Sunday Independent (Ireland)

Keeping up to speed with the new Taoiseach

- Brendan O’Connor

It’s probably taking us a little bit of time to realise that it’s going to take us a little bit of time to get used to this. In an era of fastmoving rolling news — invented by one OJ Simpson in a white Bronco all those years ago — we digest things and move on.

So Leo Varadkar stepped down. We digested it fast, priced it in, moved on. Then Simon Harris became the only show in town. We digested it, moved on. Then before we know it, he’s in the Dáil becoming Taoiseach, his proud family all there — and there’s Sinn Féin looking for an early election, Danny Healy-Rae wanting his brother to be taoiseach (not as crazy as it seems), and that hilarious joke from Heather Humphreys repeated ad nauseam about him looking like a guy on a school tour on his first day in the Dáil. Done, done and done. All digested. We moved on.

Cake and buns for the family in the Dáil, cabinet sort of reshuffled in a slightly pointless way, new energy. Done. Digested. We moved on.

Except we wake up the next morning and he’s still Taoiseach. And then it slowly dawns on us — he is the actual Taoiseach. And not just for us, but for the entire world.

It was one thing seeing him around the Dáil bubble. We take him for granted there. And we know the back-story. We know how long he’s been building up to this.

Like Leo, we know there was a sense of inevitabil­ity to this. Though like Leo, we didn’t think it would happen as soon, or as quickly, as it did.

But everything happens quickly now. And the new Taoiseach, with his new energy, seems to have speeded things up even more. He walks fast, he talks fast, he makes us all feel like we should hurry up a bit. He didn’t even have time to come into the Dáil for Leaders’ Questions on his first full day as Taoiseach. Though he did have time for a quick TikTok, almost trolling the Opposition.

But no time for trading barbs with Mary Lou. Because he was in a hurry to start talking to his fellow world leaders, to get out and rub shoulders with his peers in Europe, peers like Ursula von der Leyen. And yes. She and her ilk are his peers now.

You and Heather Humphreys may think he looked a bit like a fellah on a school tour out in Brussels. But he’s not. He’s a world leader, spearheadi­ng the recognitio­n of the state of Palestine and dealing with migration into Europe and other world matters.

We will get used to this. We get used to everything these days. We get used to wars, plagues and computers taking over the world. It is not beyond us to get used to Simon Harris being the actual Taoiseach. We just maybe need a little bit of time. Another few days.
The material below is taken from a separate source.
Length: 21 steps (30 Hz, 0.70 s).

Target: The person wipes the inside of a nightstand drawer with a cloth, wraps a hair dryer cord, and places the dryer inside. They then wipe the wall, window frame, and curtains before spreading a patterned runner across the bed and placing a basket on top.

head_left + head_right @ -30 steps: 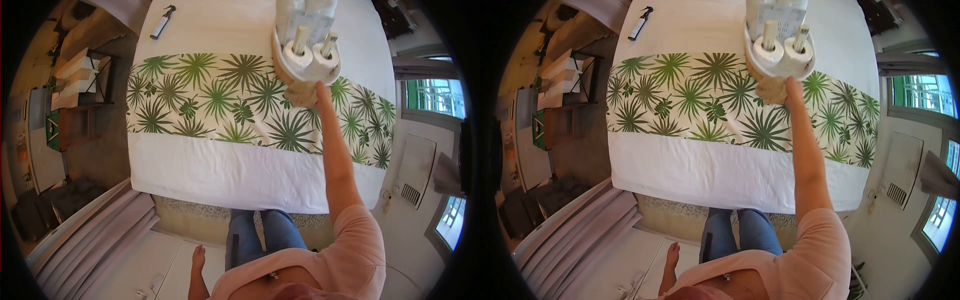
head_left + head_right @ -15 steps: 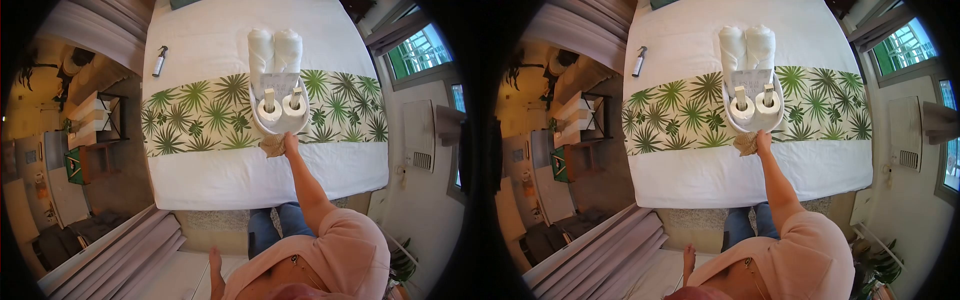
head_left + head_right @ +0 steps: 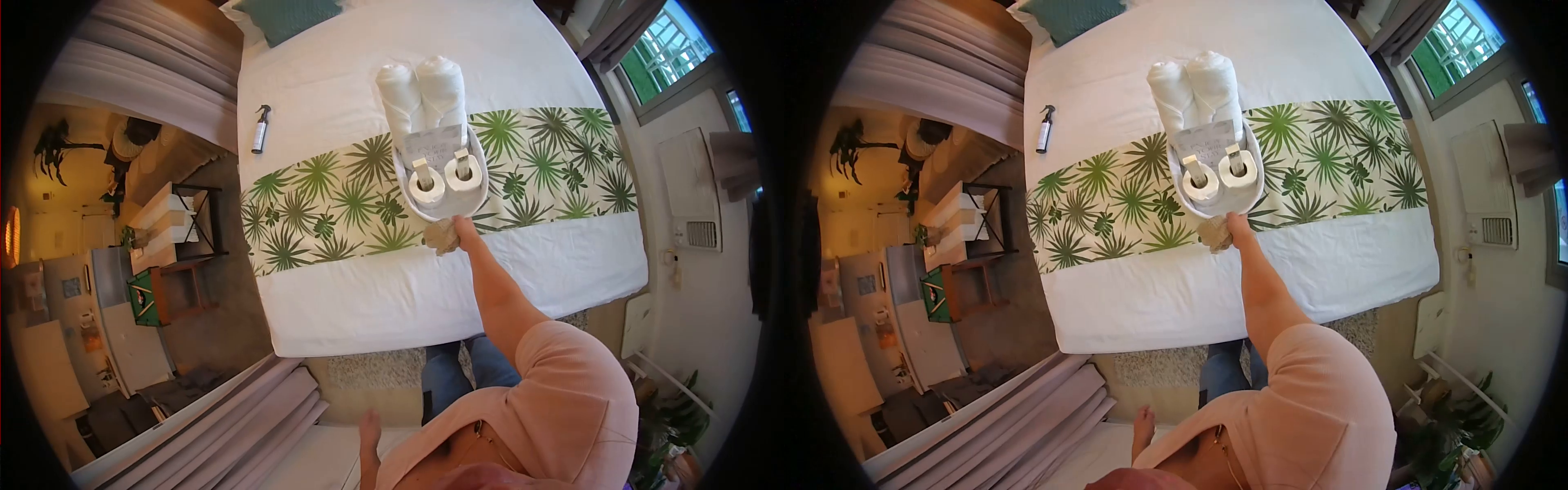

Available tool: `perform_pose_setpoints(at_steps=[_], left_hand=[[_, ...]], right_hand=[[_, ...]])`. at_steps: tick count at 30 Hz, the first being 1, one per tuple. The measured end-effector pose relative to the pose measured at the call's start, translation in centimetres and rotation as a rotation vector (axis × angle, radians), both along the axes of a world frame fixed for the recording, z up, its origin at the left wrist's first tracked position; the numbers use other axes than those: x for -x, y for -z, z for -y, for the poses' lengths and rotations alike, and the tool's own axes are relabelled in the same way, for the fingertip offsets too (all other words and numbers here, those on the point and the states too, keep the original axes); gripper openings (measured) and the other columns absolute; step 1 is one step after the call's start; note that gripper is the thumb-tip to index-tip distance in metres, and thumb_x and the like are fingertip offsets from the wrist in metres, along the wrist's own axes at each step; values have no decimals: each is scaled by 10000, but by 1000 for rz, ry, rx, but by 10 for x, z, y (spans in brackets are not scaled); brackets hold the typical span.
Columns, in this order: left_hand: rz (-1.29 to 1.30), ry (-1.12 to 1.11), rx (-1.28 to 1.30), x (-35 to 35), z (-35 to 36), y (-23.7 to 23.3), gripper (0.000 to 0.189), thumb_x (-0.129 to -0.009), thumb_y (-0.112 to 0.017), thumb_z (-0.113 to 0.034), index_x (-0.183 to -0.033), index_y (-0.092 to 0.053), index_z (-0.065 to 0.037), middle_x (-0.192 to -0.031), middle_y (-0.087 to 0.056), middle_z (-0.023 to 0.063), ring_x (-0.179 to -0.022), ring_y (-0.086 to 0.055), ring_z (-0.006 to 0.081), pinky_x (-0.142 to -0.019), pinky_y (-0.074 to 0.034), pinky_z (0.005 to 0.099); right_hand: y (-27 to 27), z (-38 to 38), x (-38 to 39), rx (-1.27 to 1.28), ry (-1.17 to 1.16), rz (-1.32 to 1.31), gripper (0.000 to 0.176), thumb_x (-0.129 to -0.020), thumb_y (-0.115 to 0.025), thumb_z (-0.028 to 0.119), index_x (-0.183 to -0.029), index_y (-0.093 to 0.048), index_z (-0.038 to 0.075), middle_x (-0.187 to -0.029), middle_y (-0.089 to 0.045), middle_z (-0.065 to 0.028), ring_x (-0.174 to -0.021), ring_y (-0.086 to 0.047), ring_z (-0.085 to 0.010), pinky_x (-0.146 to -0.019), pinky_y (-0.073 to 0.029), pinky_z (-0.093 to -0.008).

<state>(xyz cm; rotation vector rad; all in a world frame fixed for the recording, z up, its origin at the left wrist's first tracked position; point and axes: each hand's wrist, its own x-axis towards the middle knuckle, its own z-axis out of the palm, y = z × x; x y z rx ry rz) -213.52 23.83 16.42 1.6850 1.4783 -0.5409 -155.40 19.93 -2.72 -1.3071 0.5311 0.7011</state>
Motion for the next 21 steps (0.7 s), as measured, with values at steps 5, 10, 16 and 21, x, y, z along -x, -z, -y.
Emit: perform_pose_setpoints(at_steps=[5, 10, 16, 21], left_hand=[[101, 97, -72, -27, -5, -13, 403, -898, -457, -288, -1185, -500, -9, -1171, -536, 203, -1112, -491, 345, -940, -376, 406], [133, 14, -55, -31, -3, -30, 410, -899, -458, -280, -1204, -489, -6, -1190, -531, 189, -1122, -486, 336, -949, -371, 388], [88, -3, -130, -4, 26, -23, 418, -882, -474, -270, -1205, -497, -5, -1179, -538, 200, -1096, -515, 322, -932, -387, 377], [-8, -90, -32, -6, 51, -40, 439, -861, -485, -292, -1199, -504, -12, -1167, -546, 217, -1080, -530, 329, -915, -401, 388]], right_hand=[[0, -15, 1, 43, 27, -68, 614, -750, -506, 116, -1303, -281, -27, -1203, -466, -194, -1029, -497, -315, -858, -425, -364], [21, -5, -5, 88, -157, 17, 516, -756, -554, 183, -1192, -461, -75, -1154, -522, -265, -1025, -536, -338, -860, -422, -361], [1, 20, 1, 370, -567, 300, 493, -858, -514, 397, -1081, -569, -39, -994, -613, -170, -898, -565, -268, -802, -429, -369], [-11, 81, 52, 745, -1529, 958, 410, -774, -524, 236, -1160, -551, 102, -911, -643, -167, -849, -618, -322, -735, -489, -421]])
We know he probably finds us slow on the uptake, that he probably thinks we should hurry up a bit. And maybe we, for our part, wish he would slow down a bit, ever so slightly.

We understand he was in a hurry. But now he has arrived, so he could maybe afford to take the foot off the pedal, just slightly.

But we can do this. We will get used to him — and his new energy.